> [Aim of the task] Exact reproduction required: the lines below from the line with "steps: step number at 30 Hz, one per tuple" to the line with "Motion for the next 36", both ends included, and no others.

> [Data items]
◆ ◆ ◆ ◆ ◆

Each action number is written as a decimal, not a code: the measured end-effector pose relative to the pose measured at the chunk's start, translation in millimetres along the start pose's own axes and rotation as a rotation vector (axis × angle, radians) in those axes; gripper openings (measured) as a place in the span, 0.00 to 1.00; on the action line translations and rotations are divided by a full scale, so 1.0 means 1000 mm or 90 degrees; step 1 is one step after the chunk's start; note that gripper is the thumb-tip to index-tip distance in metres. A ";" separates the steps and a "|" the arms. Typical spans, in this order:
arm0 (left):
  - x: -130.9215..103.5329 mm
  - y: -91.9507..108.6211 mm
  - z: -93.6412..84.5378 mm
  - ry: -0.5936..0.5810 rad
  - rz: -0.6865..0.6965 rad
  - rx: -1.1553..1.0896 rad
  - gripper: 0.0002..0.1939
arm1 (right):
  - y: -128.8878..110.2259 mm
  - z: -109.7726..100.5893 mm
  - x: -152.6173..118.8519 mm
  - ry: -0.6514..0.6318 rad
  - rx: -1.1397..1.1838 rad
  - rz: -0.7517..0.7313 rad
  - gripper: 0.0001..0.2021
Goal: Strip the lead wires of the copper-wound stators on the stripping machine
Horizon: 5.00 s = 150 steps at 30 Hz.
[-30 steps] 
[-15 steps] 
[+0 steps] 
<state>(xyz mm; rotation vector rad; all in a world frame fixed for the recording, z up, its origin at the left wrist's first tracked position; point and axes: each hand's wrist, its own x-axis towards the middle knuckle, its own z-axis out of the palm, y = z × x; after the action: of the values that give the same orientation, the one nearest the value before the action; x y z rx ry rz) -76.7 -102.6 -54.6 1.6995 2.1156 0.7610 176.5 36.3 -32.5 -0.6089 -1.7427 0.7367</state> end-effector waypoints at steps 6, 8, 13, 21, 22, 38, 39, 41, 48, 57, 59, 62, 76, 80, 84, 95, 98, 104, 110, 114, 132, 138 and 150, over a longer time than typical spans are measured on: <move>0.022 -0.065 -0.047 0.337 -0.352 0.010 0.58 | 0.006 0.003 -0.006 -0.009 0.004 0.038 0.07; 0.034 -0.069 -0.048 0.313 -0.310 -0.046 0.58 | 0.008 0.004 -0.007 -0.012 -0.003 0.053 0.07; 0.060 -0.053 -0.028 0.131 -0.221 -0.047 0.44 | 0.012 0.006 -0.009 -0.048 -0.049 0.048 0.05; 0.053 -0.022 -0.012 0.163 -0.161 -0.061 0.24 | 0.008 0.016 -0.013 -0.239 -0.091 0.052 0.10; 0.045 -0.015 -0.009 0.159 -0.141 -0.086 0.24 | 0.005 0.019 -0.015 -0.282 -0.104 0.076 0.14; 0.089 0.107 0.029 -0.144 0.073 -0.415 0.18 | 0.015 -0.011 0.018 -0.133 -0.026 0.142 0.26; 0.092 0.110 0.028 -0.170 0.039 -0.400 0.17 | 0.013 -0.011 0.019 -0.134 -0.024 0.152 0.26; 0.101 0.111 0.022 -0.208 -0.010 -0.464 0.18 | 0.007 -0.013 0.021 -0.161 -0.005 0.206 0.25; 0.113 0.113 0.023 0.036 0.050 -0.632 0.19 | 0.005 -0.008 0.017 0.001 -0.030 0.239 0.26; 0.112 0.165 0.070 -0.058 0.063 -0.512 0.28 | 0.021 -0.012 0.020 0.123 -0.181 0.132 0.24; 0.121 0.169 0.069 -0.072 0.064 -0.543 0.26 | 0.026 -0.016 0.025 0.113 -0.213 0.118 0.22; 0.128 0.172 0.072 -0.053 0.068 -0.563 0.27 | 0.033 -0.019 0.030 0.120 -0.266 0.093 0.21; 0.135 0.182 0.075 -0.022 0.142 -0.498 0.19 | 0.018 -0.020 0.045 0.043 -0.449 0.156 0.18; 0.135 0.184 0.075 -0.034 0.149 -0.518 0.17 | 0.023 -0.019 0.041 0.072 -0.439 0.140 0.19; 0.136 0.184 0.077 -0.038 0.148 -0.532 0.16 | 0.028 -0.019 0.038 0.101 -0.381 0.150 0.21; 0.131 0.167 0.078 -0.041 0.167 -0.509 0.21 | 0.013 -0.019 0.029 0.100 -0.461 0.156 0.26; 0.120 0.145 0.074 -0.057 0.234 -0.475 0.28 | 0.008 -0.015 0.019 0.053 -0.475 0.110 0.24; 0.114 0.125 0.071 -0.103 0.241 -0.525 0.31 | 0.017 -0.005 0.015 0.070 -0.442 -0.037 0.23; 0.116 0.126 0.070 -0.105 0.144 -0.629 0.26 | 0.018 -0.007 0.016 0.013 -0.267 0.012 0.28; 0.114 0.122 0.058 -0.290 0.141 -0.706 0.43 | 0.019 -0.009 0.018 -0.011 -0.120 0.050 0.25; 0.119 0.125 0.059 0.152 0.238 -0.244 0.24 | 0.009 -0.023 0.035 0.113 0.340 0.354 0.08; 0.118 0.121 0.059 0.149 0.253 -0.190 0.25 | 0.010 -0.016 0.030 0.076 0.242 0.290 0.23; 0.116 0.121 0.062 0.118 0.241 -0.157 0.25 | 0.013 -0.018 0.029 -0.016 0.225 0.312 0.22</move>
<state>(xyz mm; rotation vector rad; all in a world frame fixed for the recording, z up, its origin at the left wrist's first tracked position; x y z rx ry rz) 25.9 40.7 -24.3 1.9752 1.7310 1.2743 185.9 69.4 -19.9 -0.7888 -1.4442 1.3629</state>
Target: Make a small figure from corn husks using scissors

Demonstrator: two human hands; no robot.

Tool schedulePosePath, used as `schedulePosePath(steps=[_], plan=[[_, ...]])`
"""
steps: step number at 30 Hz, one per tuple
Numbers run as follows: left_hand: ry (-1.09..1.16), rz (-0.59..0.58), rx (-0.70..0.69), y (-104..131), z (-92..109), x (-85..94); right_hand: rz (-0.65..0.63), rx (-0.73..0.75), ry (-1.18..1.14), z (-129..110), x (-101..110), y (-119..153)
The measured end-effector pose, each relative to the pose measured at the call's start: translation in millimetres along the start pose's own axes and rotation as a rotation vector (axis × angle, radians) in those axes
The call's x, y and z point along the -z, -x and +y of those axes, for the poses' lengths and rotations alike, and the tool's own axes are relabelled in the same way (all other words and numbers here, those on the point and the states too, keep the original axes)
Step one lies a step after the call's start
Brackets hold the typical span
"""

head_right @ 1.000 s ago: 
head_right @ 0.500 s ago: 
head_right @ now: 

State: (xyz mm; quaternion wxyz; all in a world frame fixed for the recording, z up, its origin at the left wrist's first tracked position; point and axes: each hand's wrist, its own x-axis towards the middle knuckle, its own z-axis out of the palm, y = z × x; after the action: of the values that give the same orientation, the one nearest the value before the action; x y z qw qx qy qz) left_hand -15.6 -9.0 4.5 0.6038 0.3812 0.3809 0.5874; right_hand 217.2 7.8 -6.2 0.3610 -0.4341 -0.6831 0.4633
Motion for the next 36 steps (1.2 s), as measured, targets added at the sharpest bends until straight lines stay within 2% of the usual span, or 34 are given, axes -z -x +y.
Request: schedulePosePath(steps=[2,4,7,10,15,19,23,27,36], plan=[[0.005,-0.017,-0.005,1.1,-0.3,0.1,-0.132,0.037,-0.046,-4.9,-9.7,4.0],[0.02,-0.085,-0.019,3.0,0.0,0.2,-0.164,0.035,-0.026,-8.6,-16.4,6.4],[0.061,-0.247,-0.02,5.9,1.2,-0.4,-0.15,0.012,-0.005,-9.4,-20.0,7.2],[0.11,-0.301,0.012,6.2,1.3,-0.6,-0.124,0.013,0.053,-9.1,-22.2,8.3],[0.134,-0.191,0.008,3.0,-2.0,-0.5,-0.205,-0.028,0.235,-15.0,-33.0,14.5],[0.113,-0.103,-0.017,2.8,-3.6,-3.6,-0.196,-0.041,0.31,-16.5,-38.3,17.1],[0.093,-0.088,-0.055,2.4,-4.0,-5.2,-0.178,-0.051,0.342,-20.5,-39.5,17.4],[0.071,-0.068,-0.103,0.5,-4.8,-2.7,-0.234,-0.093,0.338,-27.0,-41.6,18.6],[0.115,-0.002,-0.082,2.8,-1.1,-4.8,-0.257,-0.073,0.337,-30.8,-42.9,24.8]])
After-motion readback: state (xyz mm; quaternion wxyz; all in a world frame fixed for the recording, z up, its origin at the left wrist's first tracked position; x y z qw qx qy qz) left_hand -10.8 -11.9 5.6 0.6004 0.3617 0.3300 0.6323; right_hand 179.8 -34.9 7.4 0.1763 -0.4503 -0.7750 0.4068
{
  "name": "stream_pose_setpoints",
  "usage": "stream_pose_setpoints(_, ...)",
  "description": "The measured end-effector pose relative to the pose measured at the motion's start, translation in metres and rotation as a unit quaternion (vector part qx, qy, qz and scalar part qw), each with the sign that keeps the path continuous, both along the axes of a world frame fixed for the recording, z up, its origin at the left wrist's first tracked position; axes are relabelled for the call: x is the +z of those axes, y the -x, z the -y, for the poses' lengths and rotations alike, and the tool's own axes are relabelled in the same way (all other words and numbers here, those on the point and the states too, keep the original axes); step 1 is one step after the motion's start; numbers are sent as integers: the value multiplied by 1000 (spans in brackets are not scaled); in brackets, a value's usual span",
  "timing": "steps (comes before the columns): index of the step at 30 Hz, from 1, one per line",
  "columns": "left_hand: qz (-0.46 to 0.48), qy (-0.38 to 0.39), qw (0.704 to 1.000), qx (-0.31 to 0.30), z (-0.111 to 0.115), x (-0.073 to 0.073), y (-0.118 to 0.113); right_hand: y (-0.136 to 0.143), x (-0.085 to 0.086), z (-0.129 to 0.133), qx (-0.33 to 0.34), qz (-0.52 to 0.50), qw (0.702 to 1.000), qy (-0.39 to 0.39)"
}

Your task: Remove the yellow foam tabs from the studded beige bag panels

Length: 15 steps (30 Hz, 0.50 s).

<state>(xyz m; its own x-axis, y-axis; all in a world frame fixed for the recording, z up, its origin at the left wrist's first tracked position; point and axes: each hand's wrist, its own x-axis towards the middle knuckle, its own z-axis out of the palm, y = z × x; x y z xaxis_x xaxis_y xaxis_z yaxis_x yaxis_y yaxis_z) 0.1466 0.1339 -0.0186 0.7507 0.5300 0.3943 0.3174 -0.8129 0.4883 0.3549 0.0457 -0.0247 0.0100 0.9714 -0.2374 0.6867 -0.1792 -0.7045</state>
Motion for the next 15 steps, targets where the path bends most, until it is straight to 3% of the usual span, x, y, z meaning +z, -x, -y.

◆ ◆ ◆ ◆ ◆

> [Written solution]
steps: step number at 30 Hz, one per tuple
Numbers run as follows: left_hand: ry (-1.09..1.16), rz (-0.59..0.58), rx (-0.70..0.69), y (-104..131), z (-92..109), x (-85..94); right_hand: rz (-0.65..0.63), rx (-0.73..0.75), ry (-1.18..1.14), z (-129..110), x (-101..110), y (-119..153)
The measured end-effector pose, each relative to the pose measured at the call's start: translation in millimetres along the start pose's own axes and rotation as a rotation vector (axis × angle, radians) in those axes
The call's x, y and z point along the -z, -x and +y of those axes, for the poses' lengths and rotations alike, and the tool's own axes are relabelled in the same way (all other words and numbers here, those on the point and the states too, keep the original axes)
Step one lies a step after the call's start
Brackets hold the typical span
"""

head_right @ 1.000 s ago: 
head_right @ 0.500 s ago: 
head_right @ now: 

State: (xyz mm; quaternion wxyz; all in a world frame fixed for the recording, z up, its origin at the left wrist's first tracked position; point and axes: each hand's wrist, its own x-axis towards the middle knuckle, its own z-axis out of the palm, y = z × x; after the action: of the values that give the same orientation, the one nearest the value before the action; x y z qw qx qy qz) left_hand -15.6 -9.0 4.5 0.6038 0.3812 0.3809 0.5874; right_hand 217.2 7.8 -6.2 0.3610 -0.4341 -0.6831 0.4633
Motion for the next 36 steps (1.2 s), as measured, targets added at the sharpest bends until straight lines stay within 2% of the usual span, or 34 are given, axes -z -x +y.

No further output is required here.